Economic justice also threaded quietly but firmly through the year. Articles on zakah, waqf, Islamic finance and ethical investment interrogated whether economic systems serve human dignity or merely repackage inequality. By linking maqāsidi ethics to food security, development finance and governance codes, we insisted that faith-based economic thought must be judged by its contribution to justice, not its compliance with markets.

Memory and heritage were treated as sites of struggle rather than nostalgia. Coverage of Imam Abdullah Haron, the Vlakte, Khoi-San alliances, heritage debates, and cultural commemorations affirmed memory as a form of resistance. These stories challenged erasure, reclaimed marginalised histories, and insisted that identity is forged through remembrance and responsibility. Cultural features—on literature, art, performance, cuisine and sport—added texture to the year’s coverage, reminding readers that beauty, creativity and joy persist even in dark times.

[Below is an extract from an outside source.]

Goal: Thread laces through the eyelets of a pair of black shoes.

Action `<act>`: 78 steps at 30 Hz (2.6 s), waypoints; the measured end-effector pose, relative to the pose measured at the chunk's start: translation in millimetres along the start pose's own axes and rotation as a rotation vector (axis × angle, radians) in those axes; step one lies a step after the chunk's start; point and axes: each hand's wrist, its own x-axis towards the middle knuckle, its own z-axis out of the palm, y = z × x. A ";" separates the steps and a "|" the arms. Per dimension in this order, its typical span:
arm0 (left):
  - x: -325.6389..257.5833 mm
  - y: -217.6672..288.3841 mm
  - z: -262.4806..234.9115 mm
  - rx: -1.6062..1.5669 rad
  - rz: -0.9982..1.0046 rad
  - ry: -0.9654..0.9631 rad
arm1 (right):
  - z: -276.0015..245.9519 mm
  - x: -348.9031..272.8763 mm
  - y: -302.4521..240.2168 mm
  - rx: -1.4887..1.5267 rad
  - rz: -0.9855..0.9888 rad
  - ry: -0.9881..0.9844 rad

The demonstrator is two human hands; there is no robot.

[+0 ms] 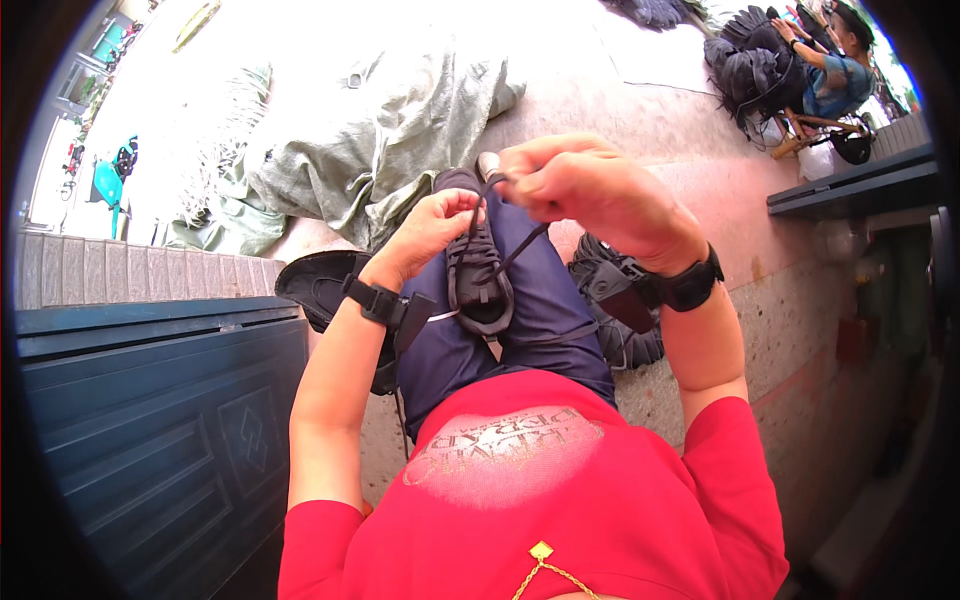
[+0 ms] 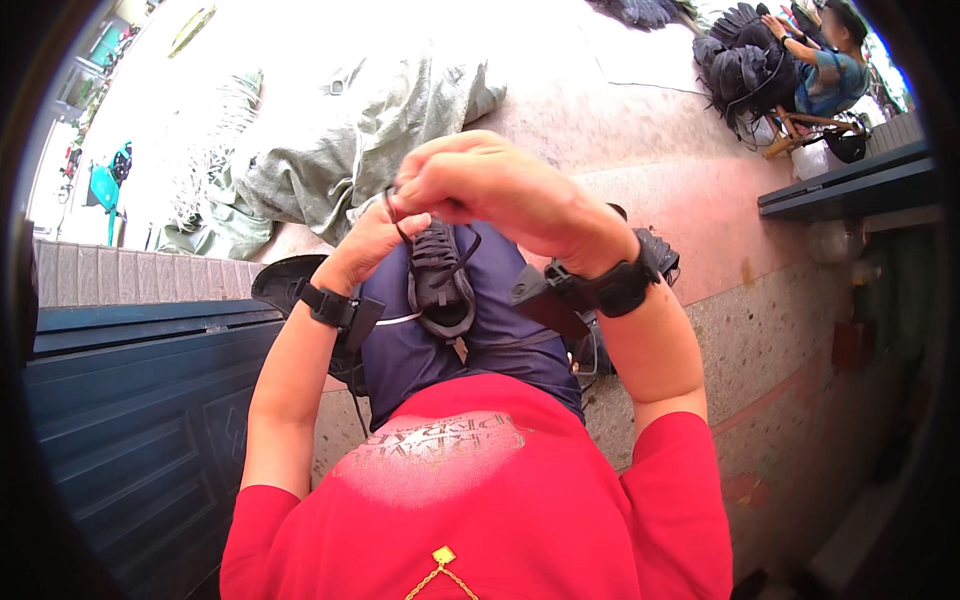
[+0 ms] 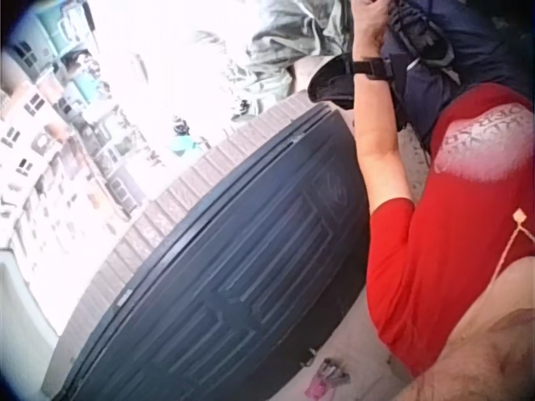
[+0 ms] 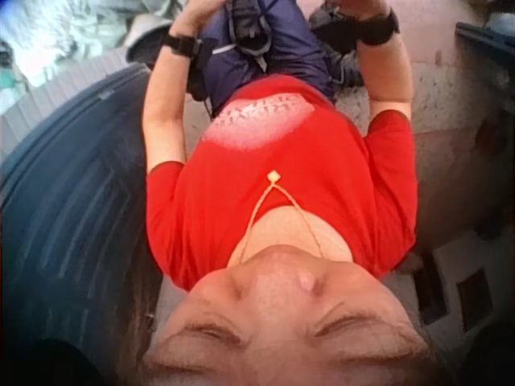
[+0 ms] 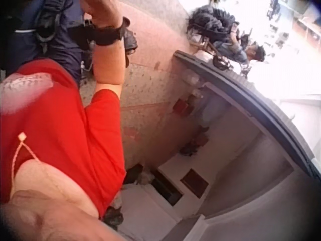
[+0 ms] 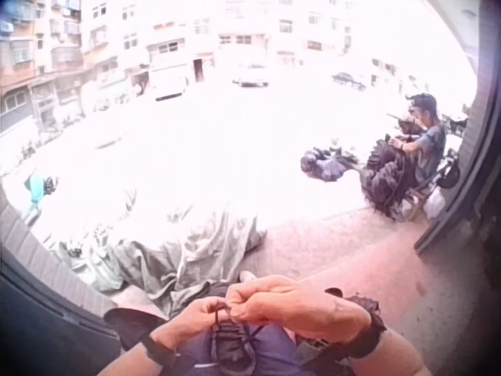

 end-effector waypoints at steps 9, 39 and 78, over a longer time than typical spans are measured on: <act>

Taken together, the 2025 Muslim Views newsletter archive reveals a disciplined editorial vision. It refused the convenience of neutrality in the face of oppression, rejected the spectacle-driven logic of mainstream media, and treated readers as moral agents rather than passive consumers. By consistently linking global injustice to local realities, faith to public ethics, and memory to action, the newsletter offered coherence in a year marked by fragmentation.
As 2026 begins, this review reads not simply as a summary of stories, but as a testament to what principled, community-rooted journalism can still achieve. In an age of manufactured confusion, our newsletter offered clarity; in a time of cruelty, it insisted on conscience; and in a world tempted by despair, it affirmed that truth—patiently told, ethically grounded, and courageously defended—can still organise hope.